H. Contracts. Contract negotiation, administration, and review,
including, but not limited to, joint operating agreements, farm outs,
farmins, and production sale agreements;
I. Accounting. Payment and collection of operating expenses,
including, but not limited to, joint interest xxxxxxxx; revenue
disbursements; and budgeting and forecasting of capital and operating
revenues and expenses;
J. Purchasing. Procurement in the ordinary course of business of
equipment, supplies and other goods and services reasonably necessary for
the efficient day to day operation of the Business;
K. Compliance. Regulatory compliance, including, but not limited to,
(i) application for, or maintenance of, and compliance with all required
governmental permits and authorizations with respect to TransTexas's
preparation and filing of all applications, reports, notices, and other
regulatory filings or reports required by any federal, state, or local
authority with respect to TransTexas's properties or Business; provided,
however, that all such regulatory filings (other than ministerial filings
and reports in the ordinary course of business) shall be approved and, if
necessary, executed by a member of the TransTexas Board of Directors and,
if applicable, approved by an order of the Bankruptcy Court; and (ii)

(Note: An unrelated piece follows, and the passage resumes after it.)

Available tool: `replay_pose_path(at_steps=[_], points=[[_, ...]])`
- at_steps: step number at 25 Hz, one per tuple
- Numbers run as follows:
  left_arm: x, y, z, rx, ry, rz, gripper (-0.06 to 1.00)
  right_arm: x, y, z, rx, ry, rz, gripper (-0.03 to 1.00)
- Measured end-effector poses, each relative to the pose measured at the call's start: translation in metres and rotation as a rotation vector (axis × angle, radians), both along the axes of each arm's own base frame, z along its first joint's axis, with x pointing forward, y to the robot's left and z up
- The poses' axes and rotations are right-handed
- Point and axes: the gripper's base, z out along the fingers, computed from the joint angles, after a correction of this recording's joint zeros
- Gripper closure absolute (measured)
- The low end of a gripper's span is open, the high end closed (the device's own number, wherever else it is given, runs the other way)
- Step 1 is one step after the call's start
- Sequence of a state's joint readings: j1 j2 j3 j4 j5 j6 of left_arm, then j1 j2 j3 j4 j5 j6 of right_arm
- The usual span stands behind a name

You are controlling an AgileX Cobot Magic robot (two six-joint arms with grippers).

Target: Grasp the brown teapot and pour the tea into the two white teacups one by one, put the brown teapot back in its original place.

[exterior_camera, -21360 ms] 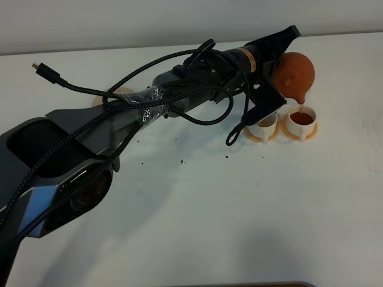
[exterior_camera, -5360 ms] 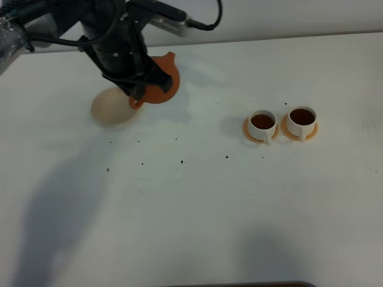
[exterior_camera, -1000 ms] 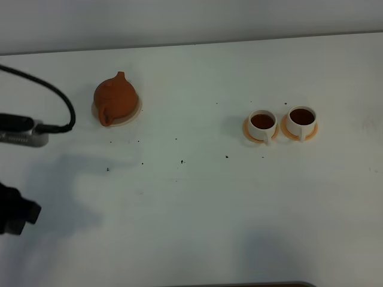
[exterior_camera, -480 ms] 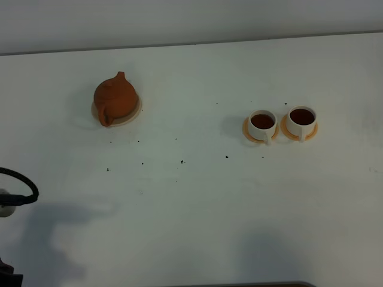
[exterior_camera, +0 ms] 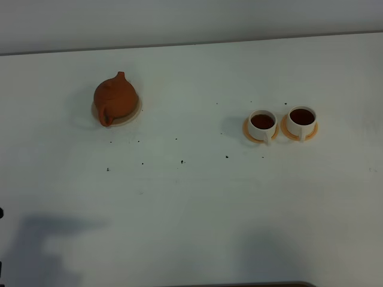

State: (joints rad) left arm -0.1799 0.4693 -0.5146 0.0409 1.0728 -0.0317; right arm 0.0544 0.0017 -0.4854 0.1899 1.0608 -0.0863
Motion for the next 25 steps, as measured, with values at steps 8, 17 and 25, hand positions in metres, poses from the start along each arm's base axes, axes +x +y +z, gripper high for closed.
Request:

participation in hearings and other administrative proceedings on behalf of
TransTexas, subject to the advice and consent of the Board of Directors, or
a delegated officer thereof, and, if applicable, approved by an order of
the Bankruptcy Court; and
L. Other. Such other functions as are usually and customarily
performed by an oil and gas exploration and production company not
heretofore enumerated in this Section 2.3.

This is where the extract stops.